Try it
For the data that follows, report how many lines contain the word "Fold", and nothing else.

Source information

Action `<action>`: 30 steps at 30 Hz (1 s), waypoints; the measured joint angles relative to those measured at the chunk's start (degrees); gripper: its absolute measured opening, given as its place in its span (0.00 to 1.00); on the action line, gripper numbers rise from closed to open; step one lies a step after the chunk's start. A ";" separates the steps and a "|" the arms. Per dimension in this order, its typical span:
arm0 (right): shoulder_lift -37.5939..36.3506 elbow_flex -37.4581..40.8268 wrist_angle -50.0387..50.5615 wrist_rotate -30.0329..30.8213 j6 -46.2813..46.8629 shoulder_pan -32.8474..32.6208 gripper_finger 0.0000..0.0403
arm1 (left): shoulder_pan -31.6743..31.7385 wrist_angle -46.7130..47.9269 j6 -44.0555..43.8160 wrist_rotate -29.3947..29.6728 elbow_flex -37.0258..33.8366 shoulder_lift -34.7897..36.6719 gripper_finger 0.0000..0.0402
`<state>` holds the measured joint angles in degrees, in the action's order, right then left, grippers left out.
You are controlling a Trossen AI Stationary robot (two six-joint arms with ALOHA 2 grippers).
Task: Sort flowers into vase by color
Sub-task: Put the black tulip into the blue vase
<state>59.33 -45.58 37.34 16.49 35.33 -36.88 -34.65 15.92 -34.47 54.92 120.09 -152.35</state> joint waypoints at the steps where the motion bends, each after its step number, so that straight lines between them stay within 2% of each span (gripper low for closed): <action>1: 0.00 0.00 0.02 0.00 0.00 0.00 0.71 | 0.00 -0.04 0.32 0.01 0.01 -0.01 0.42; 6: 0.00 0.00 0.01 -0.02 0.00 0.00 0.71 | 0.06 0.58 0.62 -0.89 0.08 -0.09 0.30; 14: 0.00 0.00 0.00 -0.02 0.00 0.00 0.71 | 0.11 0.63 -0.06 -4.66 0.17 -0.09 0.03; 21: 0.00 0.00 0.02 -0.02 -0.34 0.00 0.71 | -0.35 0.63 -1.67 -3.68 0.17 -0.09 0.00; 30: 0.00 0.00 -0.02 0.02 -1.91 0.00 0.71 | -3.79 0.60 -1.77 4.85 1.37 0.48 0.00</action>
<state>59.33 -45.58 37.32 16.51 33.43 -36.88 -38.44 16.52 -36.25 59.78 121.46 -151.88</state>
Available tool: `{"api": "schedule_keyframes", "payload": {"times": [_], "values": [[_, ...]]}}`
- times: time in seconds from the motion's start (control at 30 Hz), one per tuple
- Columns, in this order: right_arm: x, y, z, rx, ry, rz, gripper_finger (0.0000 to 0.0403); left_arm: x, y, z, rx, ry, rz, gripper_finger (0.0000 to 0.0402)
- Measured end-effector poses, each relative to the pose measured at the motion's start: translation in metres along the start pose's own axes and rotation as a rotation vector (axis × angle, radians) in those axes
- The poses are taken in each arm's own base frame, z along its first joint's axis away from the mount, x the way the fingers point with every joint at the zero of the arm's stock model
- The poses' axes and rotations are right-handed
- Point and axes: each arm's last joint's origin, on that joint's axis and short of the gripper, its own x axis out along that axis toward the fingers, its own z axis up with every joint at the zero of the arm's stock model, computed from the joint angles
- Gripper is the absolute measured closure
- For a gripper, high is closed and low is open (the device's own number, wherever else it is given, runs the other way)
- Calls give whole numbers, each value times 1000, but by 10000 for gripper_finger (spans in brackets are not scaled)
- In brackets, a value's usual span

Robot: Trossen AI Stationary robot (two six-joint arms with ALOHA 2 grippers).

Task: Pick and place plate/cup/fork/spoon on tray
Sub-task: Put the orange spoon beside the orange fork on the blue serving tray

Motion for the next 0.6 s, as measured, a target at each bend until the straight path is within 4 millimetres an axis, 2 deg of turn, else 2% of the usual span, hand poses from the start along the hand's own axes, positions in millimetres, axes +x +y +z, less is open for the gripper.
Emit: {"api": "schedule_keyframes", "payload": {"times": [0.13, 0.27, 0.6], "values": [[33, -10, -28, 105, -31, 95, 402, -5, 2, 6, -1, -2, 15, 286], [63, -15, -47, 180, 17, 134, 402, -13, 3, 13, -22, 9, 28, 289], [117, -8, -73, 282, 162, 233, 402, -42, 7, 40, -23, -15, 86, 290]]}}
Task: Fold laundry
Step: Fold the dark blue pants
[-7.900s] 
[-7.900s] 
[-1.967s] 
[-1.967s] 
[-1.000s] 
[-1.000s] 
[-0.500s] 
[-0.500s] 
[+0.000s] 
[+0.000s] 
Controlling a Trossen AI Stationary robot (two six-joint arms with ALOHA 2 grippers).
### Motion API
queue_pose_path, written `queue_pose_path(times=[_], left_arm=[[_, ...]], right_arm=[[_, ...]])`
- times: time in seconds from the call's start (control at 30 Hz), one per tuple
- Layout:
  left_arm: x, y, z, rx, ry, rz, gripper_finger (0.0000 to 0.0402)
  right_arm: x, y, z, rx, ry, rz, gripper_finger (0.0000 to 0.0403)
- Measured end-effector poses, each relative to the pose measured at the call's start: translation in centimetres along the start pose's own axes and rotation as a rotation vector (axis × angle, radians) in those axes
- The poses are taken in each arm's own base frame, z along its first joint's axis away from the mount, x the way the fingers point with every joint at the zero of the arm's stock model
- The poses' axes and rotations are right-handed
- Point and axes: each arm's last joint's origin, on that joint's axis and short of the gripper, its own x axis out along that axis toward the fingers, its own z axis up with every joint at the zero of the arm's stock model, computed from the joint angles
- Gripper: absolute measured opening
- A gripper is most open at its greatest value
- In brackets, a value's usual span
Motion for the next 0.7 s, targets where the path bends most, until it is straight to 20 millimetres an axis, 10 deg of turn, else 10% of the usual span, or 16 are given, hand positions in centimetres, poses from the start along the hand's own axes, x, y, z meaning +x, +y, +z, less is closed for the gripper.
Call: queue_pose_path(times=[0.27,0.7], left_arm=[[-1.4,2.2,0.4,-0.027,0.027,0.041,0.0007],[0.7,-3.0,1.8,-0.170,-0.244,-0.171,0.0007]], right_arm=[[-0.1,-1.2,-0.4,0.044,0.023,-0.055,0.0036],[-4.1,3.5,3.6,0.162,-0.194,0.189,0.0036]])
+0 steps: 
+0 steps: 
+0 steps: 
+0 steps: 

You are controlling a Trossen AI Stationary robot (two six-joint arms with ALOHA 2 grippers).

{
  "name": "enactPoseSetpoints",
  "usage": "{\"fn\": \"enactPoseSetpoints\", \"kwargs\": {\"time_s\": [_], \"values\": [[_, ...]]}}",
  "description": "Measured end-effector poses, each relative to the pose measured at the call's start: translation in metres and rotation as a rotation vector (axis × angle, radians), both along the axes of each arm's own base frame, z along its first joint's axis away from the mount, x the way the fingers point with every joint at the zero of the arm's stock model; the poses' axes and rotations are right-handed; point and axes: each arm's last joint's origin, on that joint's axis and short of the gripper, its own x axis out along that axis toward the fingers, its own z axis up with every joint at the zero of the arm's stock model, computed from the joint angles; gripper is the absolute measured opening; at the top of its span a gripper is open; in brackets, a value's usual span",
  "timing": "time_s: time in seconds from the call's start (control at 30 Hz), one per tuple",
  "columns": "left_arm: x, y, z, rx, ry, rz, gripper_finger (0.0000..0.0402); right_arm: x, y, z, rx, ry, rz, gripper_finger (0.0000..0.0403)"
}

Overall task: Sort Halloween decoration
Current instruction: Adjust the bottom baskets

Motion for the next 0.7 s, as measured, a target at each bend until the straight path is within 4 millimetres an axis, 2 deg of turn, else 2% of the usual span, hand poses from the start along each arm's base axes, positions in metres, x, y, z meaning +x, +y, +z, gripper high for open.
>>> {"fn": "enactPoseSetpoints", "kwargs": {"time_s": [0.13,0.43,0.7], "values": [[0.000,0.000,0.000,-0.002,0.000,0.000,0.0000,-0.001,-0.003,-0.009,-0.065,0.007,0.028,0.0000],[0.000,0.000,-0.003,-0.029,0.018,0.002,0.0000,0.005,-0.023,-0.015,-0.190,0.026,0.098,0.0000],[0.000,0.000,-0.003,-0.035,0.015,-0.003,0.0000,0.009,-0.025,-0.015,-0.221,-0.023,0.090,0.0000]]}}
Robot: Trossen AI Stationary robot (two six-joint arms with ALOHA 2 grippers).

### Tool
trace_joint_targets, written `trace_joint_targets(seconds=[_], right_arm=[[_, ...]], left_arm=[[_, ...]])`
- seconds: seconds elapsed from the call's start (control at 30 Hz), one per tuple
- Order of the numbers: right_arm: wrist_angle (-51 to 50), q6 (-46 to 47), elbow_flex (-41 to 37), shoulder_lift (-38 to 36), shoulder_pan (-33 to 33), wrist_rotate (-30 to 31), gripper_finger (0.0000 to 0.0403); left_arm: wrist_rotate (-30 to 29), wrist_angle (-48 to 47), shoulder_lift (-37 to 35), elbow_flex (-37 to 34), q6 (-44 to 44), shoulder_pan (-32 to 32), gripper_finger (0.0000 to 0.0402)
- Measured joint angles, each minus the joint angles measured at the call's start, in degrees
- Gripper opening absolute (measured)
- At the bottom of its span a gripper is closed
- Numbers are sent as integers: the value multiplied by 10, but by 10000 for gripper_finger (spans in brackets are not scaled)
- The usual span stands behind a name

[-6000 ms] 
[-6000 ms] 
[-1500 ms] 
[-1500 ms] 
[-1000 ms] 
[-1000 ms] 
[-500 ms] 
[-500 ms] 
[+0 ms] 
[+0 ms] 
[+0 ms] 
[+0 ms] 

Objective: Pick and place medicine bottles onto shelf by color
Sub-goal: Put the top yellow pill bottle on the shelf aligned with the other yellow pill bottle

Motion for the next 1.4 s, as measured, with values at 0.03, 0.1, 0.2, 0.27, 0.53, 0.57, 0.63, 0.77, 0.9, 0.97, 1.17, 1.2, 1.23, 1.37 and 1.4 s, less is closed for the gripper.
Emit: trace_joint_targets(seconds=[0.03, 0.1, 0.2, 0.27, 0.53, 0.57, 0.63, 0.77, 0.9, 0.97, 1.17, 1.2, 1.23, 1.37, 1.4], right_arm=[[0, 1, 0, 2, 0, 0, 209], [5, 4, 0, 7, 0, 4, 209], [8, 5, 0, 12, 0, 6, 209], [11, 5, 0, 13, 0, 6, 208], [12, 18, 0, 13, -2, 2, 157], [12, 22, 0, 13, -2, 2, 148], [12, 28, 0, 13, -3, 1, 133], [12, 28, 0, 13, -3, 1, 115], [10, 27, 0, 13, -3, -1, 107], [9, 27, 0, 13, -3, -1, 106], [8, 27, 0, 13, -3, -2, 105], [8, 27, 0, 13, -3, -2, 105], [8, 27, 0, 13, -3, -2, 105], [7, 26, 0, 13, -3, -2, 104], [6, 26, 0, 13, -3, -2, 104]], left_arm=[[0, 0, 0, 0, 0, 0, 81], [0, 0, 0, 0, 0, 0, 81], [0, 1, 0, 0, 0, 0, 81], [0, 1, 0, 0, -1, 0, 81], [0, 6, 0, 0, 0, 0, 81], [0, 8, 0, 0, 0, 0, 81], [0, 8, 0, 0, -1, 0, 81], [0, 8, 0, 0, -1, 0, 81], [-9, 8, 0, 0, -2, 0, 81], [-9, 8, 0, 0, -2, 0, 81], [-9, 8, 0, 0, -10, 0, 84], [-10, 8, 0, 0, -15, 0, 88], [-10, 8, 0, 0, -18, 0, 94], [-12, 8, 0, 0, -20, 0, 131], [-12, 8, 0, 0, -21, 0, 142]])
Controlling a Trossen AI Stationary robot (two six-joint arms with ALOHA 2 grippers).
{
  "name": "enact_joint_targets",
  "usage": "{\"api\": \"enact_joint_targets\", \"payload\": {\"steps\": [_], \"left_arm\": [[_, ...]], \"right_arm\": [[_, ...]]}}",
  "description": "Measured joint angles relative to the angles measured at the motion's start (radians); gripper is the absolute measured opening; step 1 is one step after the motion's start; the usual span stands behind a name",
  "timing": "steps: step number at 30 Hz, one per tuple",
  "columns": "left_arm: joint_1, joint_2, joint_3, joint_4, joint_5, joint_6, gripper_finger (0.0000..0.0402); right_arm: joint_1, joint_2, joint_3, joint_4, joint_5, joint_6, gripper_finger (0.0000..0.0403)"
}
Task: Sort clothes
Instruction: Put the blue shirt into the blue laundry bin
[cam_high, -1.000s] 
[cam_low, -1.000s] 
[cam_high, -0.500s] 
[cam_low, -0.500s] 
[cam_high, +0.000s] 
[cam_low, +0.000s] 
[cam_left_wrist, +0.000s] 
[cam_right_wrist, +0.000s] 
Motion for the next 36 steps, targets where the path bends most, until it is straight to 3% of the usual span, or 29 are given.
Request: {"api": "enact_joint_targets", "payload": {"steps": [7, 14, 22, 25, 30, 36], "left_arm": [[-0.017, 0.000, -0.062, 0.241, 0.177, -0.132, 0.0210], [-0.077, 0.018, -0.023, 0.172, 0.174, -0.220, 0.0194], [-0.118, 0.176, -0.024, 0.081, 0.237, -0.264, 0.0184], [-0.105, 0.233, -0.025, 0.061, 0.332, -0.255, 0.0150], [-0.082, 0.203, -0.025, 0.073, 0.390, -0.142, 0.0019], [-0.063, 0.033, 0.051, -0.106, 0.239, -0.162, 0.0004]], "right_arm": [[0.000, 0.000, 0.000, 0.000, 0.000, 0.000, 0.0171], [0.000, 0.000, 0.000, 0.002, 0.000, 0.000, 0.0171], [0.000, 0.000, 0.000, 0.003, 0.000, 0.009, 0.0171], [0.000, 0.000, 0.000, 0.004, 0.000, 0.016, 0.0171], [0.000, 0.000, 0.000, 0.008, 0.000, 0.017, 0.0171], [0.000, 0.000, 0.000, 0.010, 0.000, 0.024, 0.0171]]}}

Completed exercise
2